Copy out again, unchanged, the listing below from the line that has "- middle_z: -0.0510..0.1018" through the line that has "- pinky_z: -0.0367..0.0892".

───

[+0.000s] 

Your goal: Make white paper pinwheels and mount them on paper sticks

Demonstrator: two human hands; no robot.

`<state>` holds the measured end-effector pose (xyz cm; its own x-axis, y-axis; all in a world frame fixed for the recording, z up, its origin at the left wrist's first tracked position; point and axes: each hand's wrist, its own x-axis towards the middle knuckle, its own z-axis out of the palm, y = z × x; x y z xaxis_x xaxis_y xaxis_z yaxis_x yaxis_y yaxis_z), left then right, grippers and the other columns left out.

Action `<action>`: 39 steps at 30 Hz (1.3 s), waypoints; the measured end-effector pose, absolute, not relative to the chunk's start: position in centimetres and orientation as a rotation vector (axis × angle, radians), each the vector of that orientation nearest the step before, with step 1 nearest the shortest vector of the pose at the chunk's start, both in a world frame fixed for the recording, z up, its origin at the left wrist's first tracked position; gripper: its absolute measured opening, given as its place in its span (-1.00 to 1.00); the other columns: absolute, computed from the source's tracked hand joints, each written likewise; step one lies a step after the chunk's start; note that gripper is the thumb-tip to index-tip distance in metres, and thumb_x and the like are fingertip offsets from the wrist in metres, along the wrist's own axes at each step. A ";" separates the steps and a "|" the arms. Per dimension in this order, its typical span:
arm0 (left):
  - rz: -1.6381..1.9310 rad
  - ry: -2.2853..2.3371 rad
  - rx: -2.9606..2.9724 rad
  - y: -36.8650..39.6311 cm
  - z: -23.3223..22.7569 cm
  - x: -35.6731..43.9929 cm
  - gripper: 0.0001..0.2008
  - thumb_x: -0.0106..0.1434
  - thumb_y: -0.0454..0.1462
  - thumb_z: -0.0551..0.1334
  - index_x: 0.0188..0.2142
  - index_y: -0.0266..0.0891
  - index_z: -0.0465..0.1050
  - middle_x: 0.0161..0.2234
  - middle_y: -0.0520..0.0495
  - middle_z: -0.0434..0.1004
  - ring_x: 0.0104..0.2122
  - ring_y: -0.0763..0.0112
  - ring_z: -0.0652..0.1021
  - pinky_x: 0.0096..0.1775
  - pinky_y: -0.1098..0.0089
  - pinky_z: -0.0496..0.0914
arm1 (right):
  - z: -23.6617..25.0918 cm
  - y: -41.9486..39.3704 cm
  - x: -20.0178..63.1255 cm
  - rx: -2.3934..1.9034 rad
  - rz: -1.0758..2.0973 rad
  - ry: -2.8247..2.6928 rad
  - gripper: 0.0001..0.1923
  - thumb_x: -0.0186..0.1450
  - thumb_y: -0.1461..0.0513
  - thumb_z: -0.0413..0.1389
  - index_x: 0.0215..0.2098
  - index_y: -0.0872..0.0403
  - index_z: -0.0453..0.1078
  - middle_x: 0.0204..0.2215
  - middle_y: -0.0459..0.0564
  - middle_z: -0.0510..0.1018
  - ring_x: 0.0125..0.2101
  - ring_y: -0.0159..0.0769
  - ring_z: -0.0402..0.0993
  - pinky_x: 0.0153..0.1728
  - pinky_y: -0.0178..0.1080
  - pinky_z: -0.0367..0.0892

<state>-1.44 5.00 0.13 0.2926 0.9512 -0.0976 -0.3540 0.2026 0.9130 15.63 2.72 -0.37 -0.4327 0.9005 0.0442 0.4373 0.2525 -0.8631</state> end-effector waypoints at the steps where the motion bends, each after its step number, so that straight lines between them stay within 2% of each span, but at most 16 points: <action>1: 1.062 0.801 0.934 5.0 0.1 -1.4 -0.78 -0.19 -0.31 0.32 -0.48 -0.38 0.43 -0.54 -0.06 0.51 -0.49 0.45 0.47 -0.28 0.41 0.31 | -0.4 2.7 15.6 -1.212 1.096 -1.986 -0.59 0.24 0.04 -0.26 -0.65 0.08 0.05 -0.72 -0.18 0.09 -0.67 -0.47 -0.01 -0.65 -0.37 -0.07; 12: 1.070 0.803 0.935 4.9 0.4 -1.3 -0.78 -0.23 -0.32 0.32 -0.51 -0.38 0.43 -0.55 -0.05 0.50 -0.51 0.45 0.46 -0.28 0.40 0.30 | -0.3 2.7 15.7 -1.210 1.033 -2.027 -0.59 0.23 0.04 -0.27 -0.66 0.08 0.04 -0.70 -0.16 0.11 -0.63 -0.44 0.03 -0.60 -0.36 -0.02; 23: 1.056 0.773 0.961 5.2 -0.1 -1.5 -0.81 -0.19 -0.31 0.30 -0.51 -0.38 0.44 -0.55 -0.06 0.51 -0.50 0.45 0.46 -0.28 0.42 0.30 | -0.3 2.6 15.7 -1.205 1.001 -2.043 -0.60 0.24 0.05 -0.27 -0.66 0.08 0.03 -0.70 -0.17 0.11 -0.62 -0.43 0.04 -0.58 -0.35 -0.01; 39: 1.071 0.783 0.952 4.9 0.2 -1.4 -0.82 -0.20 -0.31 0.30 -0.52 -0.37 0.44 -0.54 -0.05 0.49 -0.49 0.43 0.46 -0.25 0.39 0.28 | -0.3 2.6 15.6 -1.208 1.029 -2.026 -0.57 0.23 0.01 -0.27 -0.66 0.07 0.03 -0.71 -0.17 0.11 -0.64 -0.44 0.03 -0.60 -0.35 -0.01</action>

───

- _ANSWER BOX_:
  - middle_z: -0.0510..0.1018
  - ring_x: 0.0125..0.2101
  - ring_y: -0.0159..0.0769
  - ring_z: -0.0402..0.0993
  - pinky_x: 0.0153..0.1728
  - pinky_y: -0.0178..0.1080
  - pinky_z: -0.0367..0.0892

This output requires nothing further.